И Дануся вышла из-за юбки; она покраснела, была смущена и поминутно вскидывала на Збышку испуганные, сконфуженные глаза, полные любопытства и такие прекрасные, что не только у Збышки, но и у всех мужчин растаяло сердце: староста из Щитно стал прикладывать руку к толстым, мокрым губам своим, а де Лорш изумился, поднял руки к небу и спросил:

— Кто эта девушка, скажите мне ради бога?

В ответ на эти слова староста из Щитно, который при всей толщине своей был низок ростом, встал на цыпочки и сказал на ухо лотарингскому рыцарю:

— Чертова дочка.

Де Лорш посмотрел на него, мигая глазами, потом сморщил брови и сказал в нос:

— Не прав рыцарь, оскорбляющий красоту.

— Я ношу золотые шпоры и я монах, — с гордостью отвечал Гуго де Данвельд. Опоясанные рыцари находились в таком почете, что рыцарь из Лотарингии склонил голову, но через минуту ответил:

— А я родственник князей Брабантских.

— Pax! Pax! — отвечал меченосец. — Слава могучим князьям и друзьям ордена, из рук которого вы скоро получите золотые шпоры. Я не отрицаю красоты этой девицы, но послушайте, кто ее отец.
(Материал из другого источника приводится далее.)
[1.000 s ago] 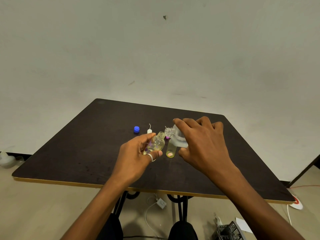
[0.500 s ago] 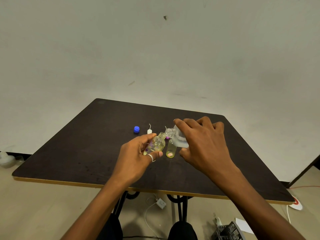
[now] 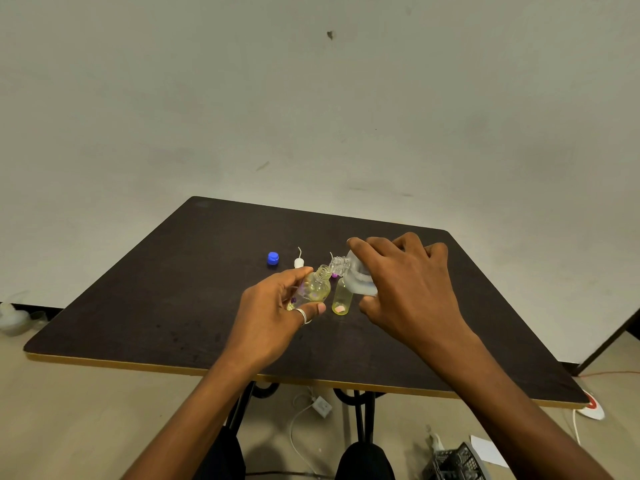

Но де Лорш не успел ничего ответить, потому что в эту минуту князь Януш сел к столу и, еще перед этим узнав от ямборгского войта о высоких родственных связях де Лорша, дал ему знак сесть рядом. Напротив заняли место княгиня и Дануся, а Збышко, как некогда в Кракове, стал за их креслами, чтобы прислуживать им. Дануся как можно ниже наклоняла голову к миске, потому что стыдилась присутствующих, но слегка поворачивала ее набок, чтобы Збышко мог видеть ее лицо. Он же с жадностью и восторгом смотрел на ее маленькую белокурую головку, на розовую щечку, на плечи, обтянутые узкой одеждой; они переставали уже быть детскими, и Збышко чувствовал, что на него нахлынула как бы волна новой любви, заливающая ему грудь. Он еще чувствовал на глазах, на губах и на лице ее недавние поцелуи. Когда-то она дарила ему их, как сестра брату, и он принимал их, как от милого ребенка. Теперь, при воспоминании о них, с ним происходило то, что происходило порой возле Ягенки: его что-то томило, его охватывала истома, под которой пылал жар, как в засыпанном пеплом костре. Дануся казалась ему совершенно взрослой девушкой, да она и на самом деле выросла, расцвела. Кроме того, при ней так много и так непрестанно говорили о любви, что как бутон цветка, пригретый солнцем, краснеет и раскрывается все больше, так и глаза ее раскрылись на любовь, и потому теперь в ней было что-то, чего не было прежде: какая-то красота, уже не только детская, и какое-то обаяние, сильное, опьяняющее, исходящее от нее, как теплота от огня, или запах от розы.